On Monday night students in the Economics of the Firm class (Econ 450) will be showing off their work on the economic organization of Lawrence University.  You can check this out in Briggs 223 on Monday at 6 p.m.  I am impressed with the quality of the students in this course, and I am confident that they will put on a good show.  If you aren’t careful you might even learn something about LU. Indeed, this should be of interest just for the descriptive statistics.

‘Selling’ Yourself Short?  The Promise and Pitfalls of Income-Contingent Loans:  With graduation just a few days away for the Lawrence University class of 2012, the time has come to embrace a looming reality: college loans.  Most of us have them and they need to paid back.  According to FinAid.org, more than 65 percent of four-year undergraduate students in America take on debt in the form of government and/or private loans to finance their education.  Loans are generally issued by institutions or individuals with available money in return for a premium in the form of a fixed interest rate.  An alternative option exists, however, whereby students instead offer investors a share of their future earnings, similar to the capital-raising efforts employed by firms.  The idea is by no means new; in fact, Milton Friedman advocated the use of income contingent loans in 1955.  Our project explores the benefits and concerns associated with issuing equity to finance education and analyzes whether this alternative option is viable for Lawrence University.  We will discuss the adoption of an income contingent loan program at Yale University in the 1970s to provide an experiential understanding of this practice. (David Caprile, Oscar Koberling, Rana Marks, Stuart Smith).

Are Excess Endowments a Problem? Monitoring and Agency Problems among the Associated Colleges of the Midwest   Economic discourse on the theory of the firm developed while trying to understand the for-profit firm; however, the last few decades have witnessed an increase in research on the not-for-profit  firm.  There is considerable variability among the two categories, for-profit and non-profit.  One intriguing non-profit is the university.  Unlike most non-profits and all for-profits, universities keep large cash surpluses.  The reason for these large endowments has remained a puzzle (Hansmann 1990)  One proposed explanation for large endowments is agency problems.  We draw on data from a pool of small private liberal arts colleges to examine the relationship between “excess endowments” and high monitoring and agency costs. (Molly Ingram, Regina Hammond, James Maverick).

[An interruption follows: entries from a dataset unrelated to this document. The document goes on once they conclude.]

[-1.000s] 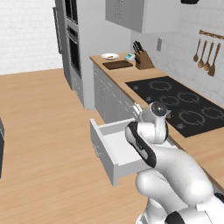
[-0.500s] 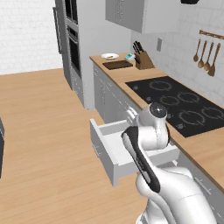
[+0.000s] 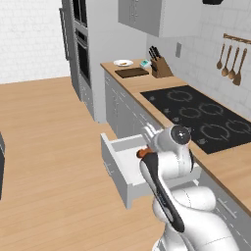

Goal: Pick up the knife from the drawer and place it on the cutting board. Then place the meat from the plate to the cutting board.

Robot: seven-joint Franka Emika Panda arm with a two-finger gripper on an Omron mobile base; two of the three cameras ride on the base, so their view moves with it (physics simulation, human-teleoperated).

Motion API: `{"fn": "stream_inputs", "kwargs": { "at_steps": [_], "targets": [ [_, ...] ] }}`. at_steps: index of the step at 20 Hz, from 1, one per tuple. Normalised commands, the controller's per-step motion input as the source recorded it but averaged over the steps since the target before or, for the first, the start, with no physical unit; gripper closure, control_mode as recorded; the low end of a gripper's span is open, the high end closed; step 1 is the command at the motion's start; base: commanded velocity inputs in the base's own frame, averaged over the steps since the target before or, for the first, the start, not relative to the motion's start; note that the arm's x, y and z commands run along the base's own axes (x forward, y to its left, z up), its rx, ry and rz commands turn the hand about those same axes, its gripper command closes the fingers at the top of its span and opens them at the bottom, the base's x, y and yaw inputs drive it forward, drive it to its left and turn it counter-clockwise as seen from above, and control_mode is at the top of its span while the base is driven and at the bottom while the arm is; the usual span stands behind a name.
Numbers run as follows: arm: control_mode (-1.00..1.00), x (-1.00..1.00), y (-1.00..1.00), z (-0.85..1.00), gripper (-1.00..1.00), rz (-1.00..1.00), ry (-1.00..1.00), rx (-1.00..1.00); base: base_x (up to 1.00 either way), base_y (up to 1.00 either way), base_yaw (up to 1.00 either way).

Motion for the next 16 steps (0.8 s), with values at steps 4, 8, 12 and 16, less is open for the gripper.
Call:
{"fn": "stream_inputs", "kwargs": {
  "at_steps": [4, 8, 12, 16],
  "targets": [
    [-1.0, -0.02, -0.08, 0.0, 1.0, -0.01, 0.0, 0.0, 0.0, 0.0, 0.0],
    [-1.0, -0.12, 0.0, 0.0, 1.0, 0.0, 0.0, 0.0, 0.0, 0.0, 0.0],
    [1.0, -0.29, 0.0, 0.0, 1.0, 0.01, -0.03, 0.0, -0.15, 0.11, 0.02],
    [1.0, 0.0, 0.0, 0.0, 1.0, 0.0, 0.0, 0.0, -0.25, 1.0, 0.02]
  ]
}}
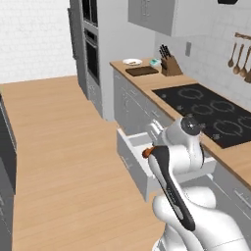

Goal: Pick up the knife from the drawer and place it on the cutting board. Then place the meat from the plate to the cutting board.

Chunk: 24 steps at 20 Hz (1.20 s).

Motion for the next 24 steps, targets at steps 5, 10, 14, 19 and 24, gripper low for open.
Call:
{"fn": "stream_inputs", "kwargs": {
  "at_steps": [5, 10, 14, 19, 24],
  "targets": [
    [1.0, 0.0, 0.0, 0.0, 1.0, 0.0, 0.0, 0.0, 0.06, 1.0, 0.0],
    [1.0, 0.0, 0.0, 0.0, 1.0, 0.0, 0.0, 0.0, 0.26, 1.0, 0.04],
    [1.0, 0.0, 0.0, 0.0, 1.0, 0.0, 0.0, 0.0, 1.0, 0.66, 0.0],
    [1.0, 0.0, 0.0, 0.0, 1.0, 0.0, 0.0, 0.0, 1.0, -0.09, 0.1],
    [1.0, 0.0, 0.0, 0.0, 1.0, 0.0, 0.0, 0.0, 1.0, -0.48, 0.05]
  ]
}}
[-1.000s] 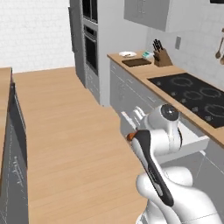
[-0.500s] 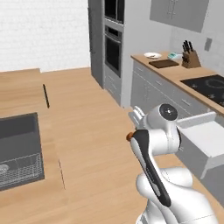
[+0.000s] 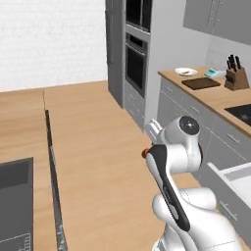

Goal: Pick up the knife from the drawer and place it on the cutting board. Then place the meat from the plate to the cutting board.

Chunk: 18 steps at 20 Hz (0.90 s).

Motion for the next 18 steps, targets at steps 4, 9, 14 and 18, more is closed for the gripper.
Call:
{"fn": "stream_inputs", "kwargs": {
  "at_steps": [4, 9, 14, 18],
  "targets": [
    [1.0, 0.0, 0.0, 0.0, 1.0, 0.0, 0.0, 0.0, 1.0, -0.36, 0.02],
    [1.0, 0.0, 0.0, 0.0, 1.0, 0.0, 0.0, 0.0, 1.0, -0.18, 0.0],
    [1.0, 0.0, 0.0, 0.0, 1.0, 0.0, 0.0, 0.0, 1.0, 0.0, -0.1],
    [1.0, 0.0, 0.0, 0.0, 1.0, 0.0, 0.0, 0.0, 1.0, 0.0, -0.37]
  ]
}}
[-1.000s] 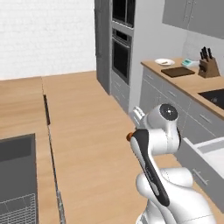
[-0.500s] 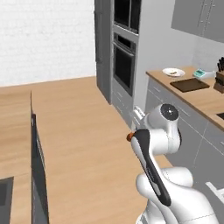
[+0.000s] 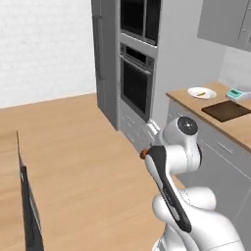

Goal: Pick up the knife from the drawer and place it on the cutting board. Then place the meat from the plate to the cutting board.

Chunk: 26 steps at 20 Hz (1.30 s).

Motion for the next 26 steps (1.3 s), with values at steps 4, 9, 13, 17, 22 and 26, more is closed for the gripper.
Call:
{"fn": "stream_inputs", "kwargs": {
  "at_steps": [4, 9, 13, 17, 22, 26],
  "targets": [
    [1.0, 0.0, 0.0, 0.0, 1.0, 0.0, 0.0, 0.0, 0.98, 0.0, -0.61],
    [1.0, 0.0, 0.0, 0.0, 1.0, 0.0, 0.0, 0.0, 0.82, 0.0, -0.7],
    [1.0, 0.0, 0.0, 0.0, 1.0, 0.0, 0.0, 0.0, 0.56, 0.06, -0.82],
    [1.0, 0.0, 0.0, 0.0, 1.0, 0.0, 0.0, 0.0, 0.36, 0.22, -0.91],
    [1.0, 0.0, 0.0, 0.0, 1.0, 0.0, 0.0, 0.0, 0.33, 0.74, -0.75],
    [1.0, 0.0, 0.0, 0.0, 1.0, 0.0, 0.0, 0.0, 0.34, 1.0, -0.33]
  ]
}}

Why Does Lawrence University Have So Many International Students? Lawrence University has the highest percentage of international students of any college in the Associated Colleges of the Midwest.  Indeed, the percentage of Chinese students on campus is higher than the percentage of all international students at several ACM schools.  The “awkward” economics of higher education suggests that “colleges can buy important inputs to their production only from the customers who buy their products; colleges  buy important inputs to their production only from the customers.” Lawrence procures these inputs by providing generous financial aid,  lower initial deposits, and through other avenues.  In turn, international students help provide language instruction, promote campus diversity, and contribute significantly to campus cultural activities.  Our regression results are consistent with our contention that LU has an unusually high percentage of  international students. (Linlin Liang, Yue Jia, and Zhan Guo).

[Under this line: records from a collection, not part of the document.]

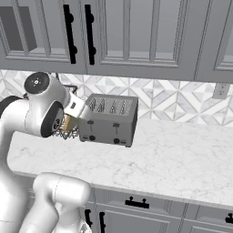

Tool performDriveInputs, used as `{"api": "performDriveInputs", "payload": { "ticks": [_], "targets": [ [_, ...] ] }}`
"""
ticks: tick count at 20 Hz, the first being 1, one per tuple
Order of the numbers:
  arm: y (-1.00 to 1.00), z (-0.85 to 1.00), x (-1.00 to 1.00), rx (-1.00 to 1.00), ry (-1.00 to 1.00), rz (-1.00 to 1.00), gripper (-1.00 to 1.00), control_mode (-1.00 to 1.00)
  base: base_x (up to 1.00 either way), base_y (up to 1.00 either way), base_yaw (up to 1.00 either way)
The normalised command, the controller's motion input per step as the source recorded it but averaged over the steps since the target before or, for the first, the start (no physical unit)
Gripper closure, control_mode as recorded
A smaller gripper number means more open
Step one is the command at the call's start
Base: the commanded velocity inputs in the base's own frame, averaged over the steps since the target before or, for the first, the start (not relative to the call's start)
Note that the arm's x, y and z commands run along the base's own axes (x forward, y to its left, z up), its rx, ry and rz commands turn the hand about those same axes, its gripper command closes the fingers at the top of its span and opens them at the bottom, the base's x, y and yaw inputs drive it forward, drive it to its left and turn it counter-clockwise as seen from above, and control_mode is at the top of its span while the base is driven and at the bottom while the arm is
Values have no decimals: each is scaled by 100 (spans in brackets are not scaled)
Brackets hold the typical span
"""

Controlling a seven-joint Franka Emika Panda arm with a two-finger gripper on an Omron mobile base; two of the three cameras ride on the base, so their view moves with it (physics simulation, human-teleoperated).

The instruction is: Start the toaster. Once the lever pops up, take the bread to the plate on the dining counter.

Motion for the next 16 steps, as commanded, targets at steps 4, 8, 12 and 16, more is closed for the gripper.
{"api": "performDriveInputs", "payload": {
  "ticks": [4, 8, 12, 16],
  "targets": [
    [-6, -13, -55, 0, 9, 0, 100, -100, 0, 0, 0],
    [-1, -4, -45, 0, 1, 0, 100, -100, 0, 0, 0],
    [0, 0, 0, 0, 0, 0, 100, 100, -100, -12, -6],
    [0, 0, 0, 0, 0, 0, 100, 100, -51, -66, -49]
  ]
}}
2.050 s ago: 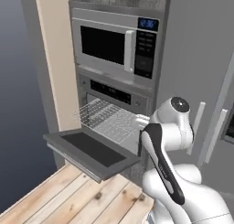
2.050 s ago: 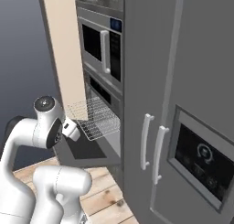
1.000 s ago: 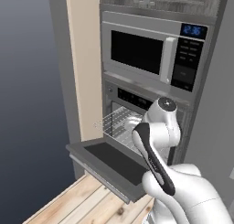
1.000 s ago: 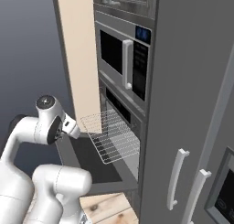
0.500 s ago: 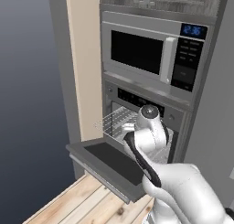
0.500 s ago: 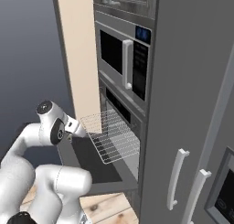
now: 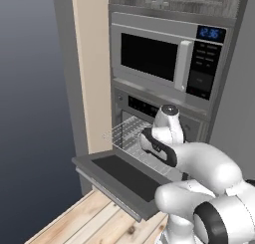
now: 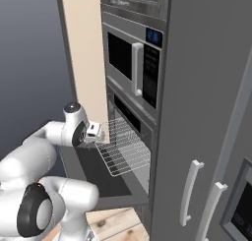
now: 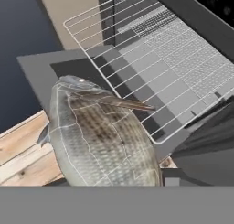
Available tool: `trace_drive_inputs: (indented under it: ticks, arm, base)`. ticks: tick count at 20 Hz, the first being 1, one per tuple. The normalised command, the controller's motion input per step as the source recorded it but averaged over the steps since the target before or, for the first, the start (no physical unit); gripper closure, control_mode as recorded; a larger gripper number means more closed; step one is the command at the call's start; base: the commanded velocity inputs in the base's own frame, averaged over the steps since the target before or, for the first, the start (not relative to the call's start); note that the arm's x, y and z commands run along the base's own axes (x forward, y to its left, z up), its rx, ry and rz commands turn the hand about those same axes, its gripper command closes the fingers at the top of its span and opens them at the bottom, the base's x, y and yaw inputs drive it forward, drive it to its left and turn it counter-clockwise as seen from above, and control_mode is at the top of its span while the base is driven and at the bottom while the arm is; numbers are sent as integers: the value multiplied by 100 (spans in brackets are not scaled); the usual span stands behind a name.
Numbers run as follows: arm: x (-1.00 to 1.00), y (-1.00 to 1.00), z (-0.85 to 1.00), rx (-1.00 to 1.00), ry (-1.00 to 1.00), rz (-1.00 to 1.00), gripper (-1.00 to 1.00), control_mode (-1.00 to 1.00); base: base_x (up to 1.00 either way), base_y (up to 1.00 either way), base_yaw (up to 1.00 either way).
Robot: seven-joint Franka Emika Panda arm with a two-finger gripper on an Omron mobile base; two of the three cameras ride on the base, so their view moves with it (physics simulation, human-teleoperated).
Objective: Place the fish on the top rack of the oven, and slide the tray back inside. Close the oven door.
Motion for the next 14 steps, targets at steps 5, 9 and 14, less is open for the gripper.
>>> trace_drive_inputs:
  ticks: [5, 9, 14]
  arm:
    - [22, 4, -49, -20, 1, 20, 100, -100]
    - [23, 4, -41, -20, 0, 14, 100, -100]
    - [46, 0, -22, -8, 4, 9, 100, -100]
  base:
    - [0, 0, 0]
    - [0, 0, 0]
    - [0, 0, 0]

Food catering services: Dine in or dine out? This project looks at data collected from 100 top liberal arts colleges ranked by U.S. News and World Report to determine factors that contribute to college’s food services make- or-buy decision.  Consistent with the empirical work on make or buy decisions (e.g., Monteverde & Teece 1982; Joskow 1987, Anderson & Schmittlein 1984), we examine potential conventional microeconomic as well as transaction-cost theories for Lawrence’s recent outsourcing of food services.  We provide logistic regression on outsourcing as a function of based on endowment size, campus acreage, size of the student body, location relative to urban areas.  (Max Randolph, A.S. Darling, Andrew Kraemer, Brian Zindler).